Ten years later, Rangel remains convinced that Latin America’s cultural and intellectual resistance to classical liberalism — often cloaked in nationalist, Marxist, or religious rhetoric — is the principal barrier to progress.
In a 1976 interview conducted by Sofia Imber on their co-hosted program “Buenos Días,” Rangel selected to read an epigraph he had included in the book that epitomizes not only this book, but his general view on truth and falsehoods affecting political and personal rhetoric as developed in his subsequent books and career. Quoting Octavio Paz's The Labyrinth of Solitude he reads: “Lying became almost constitutional in our countries. The moral damage has been incalculable and reached deep into our being; we move easily within falsehood. Therefore, the fight against official and constitutional lying must be at the root of any serious reform in Latin America.” Twelve years later, in 1988, Jean François Revel writing the preface to Rangel’s posthumous book described Rangel as an intellectual always in pursuit of the truth.

==Publication history==
The book was first published in French (1976) at Jean-François Revel's urging. While all other language editions kept the same title, translated, the English editions were retitled The Latin Americans: Their Love-Hate Relationship with the United States. During an event celebrating the 40th anniversary of the book, one of the speakers, Russ Dallen, former owner of the Caracas’ Daily Journal and later publisher of the Latin American Herald Tribune pointed out that this discrepancy, at first had confused him. As a Fellow in Columbia University he had come across The Latin Americans which, to him, was a career transforming book. Later in life, living in Caracas, he said he was surprised to realize that the book that all his new acquaintances were recommending to him to understand his new country of residence was the same one that he had read years ago in college. Years later Carlos J. Rangel, the author’s son, when presenting a new Italian translation of the book at the Bruno Leoni Institute, in Milan in 2023, referred to that incident, suggesting that, while it may have been an editorial decision by the American publisher Helen Wolff, the dual naming reflects the multidimensional reading of the book which Carlos Rangel, the author, seemed to have welcomed.

==Editions==

- 1976 — France (French) Du bon sauvage au bon révolutionnaire, Robert Laffont – Libertés 2000 series, 397 pp.

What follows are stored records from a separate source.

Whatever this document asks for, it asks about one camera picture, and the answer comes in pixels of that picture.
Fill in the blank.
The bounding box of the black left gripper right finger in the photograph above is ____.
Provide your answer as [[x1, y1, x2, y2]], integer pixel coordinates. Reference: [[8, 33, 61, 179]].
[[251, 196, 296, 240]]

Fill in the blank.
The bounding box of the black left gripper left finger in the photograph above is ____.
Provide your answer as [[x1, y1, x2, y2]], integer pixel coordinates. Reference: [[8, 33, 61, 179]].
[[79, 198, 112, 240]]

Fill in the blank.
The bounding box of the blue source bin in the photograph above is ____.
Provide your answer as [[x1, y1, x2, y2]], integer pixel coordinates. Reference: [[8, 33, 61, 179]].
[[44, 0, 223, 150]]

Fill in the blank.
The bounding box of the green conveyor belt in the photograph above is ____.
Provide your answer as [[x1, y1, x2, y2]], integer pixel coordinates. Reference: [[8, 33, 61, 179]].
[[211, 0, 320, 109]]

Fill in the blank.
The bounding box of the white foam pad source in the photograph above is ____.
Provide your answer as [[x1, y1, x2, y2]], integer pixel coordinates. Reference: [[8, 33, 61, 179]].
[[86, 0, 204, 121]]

- 1976 — Venezuela (Spanish) Del buen salvaje al buen revolucionario, Monte Ávila Editores, paperback – 1st Spanish edition (preface by Jean François Revel). This edition had at least eight reprints between 1976 and 1982.
- 1976 — Lisboa, Portugal – Ulisseia released the first Portuguese translation under the title Do bom selvagem ao bom revolucionário, 409 pp.

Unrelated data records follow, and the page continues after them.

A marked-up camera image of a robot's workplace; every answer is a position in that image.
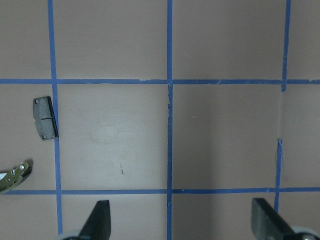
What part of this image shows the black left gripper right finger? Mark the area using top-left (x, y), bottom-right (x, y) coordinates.
top-left (251, 198), bottom-right (296, 240)

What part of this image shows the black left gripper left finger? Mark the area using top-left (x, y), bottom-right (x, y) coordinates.
top-left (77, 200), bottom-right (111, 240)

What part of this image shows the olive metal brake shoe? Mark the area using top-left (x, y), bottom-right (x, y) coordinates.
top-left (0, 158), bottom-right (34, 195)

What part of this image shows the dark grey brake pad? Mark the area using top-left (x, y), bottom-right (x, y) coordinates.
top-left (32, 96), bottom-right (59, 141)

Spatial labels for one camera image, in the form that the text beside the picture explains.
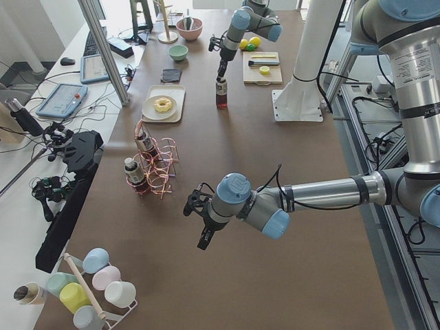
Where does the oolong tea bottle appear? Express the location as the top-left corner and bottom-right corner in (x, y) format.
(216, 77), (228, 109)

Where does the green bowl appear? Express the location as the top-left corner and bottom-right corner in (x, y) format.
(168, 45), (188, 61)

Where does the tea bottle rack left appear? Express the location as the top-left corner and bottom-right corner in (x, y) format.
(124, 157), (149, 195)

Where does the grey folded cloth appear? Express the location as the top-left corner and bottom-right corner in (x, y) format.
(161, 68), (182, 83)

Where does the copper wire bottle rack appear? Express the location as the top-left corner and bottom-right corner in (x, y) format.
(125, 121), (179, 198)

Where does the yellow lemon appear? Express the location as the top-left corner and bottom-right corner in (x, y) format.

- 1977 — USA (English) The Latin Americans: Their Love Hate Relationship with the United States, Harcourt Brace Jovanovich (Helen and Kurt Wolff Books imprint) – English translation from the French text. ISBN 0-15148795-2.
- 1980 — Torino, Italy – Edizioni di Comunità published the first Italian edition, Dal buon selvaggio al buon rivoluzionario, 397 pp.

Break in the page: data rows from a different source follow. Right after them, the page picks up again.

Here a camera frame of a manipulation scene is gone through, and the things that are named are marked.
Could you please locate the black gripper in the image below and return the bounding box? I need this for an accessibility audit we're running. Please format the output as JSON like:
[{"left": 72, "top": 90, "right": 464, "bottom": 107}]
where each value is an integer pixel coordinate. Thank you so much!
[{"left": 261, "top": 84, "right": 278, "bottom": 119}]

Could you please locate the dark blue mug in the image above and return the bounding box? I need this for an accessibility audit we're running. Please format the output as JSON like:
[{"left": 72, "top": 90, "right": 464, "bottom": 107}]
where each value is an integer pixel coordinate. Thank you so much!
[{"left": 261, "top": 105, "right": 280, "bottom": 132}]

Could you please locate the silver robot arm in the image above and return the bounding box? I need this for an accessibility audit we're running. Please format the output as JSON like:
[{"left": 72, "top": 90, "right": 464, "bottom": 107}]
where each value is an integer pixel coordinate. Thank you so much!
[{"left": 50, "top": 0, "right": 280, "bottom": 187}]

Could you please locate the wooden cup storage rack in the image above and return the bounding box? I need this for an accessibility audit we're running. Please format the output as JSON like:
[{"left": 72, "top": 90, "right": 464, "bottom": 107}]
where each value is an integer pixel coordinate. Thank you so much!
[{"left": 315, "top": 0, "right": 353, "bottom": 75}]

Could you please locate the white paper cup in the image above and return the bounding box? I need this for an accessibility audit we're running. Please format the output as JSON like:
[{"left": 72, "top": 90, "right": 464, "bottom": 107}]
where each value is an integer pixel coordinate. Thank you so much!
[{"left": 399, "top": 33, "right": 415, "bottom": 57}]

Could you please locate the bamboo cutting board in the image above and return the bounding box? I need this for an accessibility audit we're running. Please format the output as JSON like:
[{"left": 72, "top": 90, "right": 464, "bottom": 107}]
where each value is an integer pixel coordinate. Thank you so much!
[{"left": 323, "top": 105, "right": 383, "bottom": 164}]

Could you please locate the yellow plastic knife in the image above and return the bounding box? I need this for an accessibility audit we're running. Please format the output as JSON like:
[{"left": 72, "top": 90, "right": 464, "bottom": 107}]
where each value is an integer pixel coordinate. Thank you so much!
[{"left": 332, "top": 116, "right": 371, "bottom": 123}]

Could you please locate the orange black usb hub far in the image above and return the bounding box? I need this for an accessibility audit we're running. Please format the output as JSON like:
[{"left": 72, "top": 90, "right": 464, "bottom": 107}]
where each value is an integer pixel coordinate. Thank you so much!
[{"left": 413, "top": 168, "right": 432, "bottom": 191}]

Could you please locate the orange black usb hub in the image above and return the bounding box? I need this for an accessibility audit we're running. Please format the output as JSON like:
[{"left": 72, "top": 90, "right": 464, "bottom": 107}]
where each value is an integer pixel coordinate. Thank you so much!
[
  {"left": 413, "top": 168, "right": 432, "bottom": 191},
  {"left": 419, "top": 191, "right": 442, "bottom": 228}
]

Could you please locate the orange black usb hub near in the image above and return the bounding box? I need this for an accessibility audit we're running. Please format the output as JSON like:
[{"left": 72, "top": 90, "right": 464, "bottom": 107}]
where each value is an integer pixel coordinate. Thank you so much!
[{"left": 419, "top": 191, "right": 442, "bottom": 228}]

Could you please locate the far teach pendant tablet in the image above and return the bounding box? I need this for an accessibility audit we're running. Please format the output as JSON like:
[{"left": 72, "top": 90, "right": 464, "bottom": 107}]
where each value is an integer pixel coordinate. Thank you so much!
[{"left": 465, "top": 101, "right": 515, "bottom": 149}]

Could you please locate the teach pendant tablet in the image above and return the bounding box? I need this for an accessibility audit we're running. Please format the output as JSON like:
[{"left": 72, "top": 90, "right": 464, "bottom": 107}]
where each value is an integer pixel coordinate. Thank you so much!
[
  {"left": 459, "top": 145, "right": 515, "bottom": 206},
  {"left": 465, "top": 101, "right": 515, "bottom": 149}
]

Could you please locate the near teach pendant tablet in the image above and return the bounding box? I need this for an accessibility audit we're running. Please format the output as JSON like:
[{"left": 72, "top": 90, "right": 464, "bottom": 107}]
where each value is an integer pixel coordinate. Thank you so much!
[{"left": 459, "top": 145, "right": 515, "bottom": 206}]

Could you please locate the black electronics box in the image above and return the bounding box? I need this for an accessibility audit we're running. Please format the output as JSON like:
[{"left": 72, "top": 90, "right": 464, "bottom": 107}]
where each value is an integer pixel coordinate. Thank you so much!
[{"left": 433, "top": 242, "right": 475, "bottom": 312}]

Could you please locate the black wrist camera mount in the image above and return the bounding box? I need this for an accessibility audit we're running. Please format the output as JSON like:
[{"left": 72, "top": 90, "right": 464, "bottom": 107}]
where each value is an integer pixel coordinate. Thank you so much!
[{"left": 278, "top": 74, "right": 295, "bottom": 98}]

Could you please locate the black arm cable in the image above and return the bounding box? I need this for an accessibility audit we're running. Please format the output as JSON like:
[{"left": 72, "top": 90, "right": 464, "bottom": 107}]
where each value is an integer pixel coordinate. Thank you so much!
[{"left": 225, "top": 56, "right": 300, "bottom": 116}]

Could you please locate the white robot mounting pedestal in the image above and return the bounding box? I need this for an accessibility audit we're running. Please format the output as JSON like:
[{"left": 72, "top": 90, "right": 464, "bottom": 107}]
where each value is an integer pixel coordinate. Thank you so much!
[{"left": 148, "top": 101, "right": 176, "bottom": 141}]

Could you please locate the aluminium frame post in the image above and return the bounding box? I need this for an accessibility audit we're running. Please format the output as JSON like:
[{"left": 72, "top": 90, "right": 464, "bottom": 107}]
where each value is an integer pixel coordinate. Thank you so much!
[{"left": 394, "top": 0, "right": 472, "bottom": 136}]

- 1981 — Brasília, Brazil – Editora Universidade de Brasília (UnB) issued a Brazilian Portuguese re-edition (276 pp., tr. B. S. Otero) that circulated widely in São Paulo and Rio.
- 1987 — New York, USA (English, print) The Latin Americans… – Transaction Publishers (Routledge), 2nd edition, 332 pp, ISBN 978-0887386923. Currently available as POD from Taylor Francis / Routledge.
- 2005 — Venezuela (Spanish) Pocket edition published by Editorial Criteria (316 pp).
- 2014 — Spain (Spanish) Gota a Gota published a paperback & Kindle edition.
- 2015 — Venezuela (Spanish) Libertaria published a paperback 30th anniversary edition distributed by El Nacional (394 pp).
- 2019 — Brazil (Portuguese) Faro Editorial published a new translation under the name Mitos e Falácias Sobre a América Latina (352 pp.). ISBN 978-85-9581-059-4.
- 2021 — Caracas, Venezuela (Spanish, digital) CEDICE Libertad – digital edition of Del buen salvaje al buen revolucionario (part of Biblioteca Carlos Rangel series). ISBN 978-980-434-013-0
- 2023 — Italy (Italian) Dal buon selvaggio al buon rivoluzionario, IBL Libri – (Kindle & paperback, 473 pp). ISBN 978-88-6440-522-3
- 2023 — Santiago, Chile (Spanish), Fundación para el Progreso, 1st Chilean edition, 461 pp. ISBN 978-956-92253-5-2.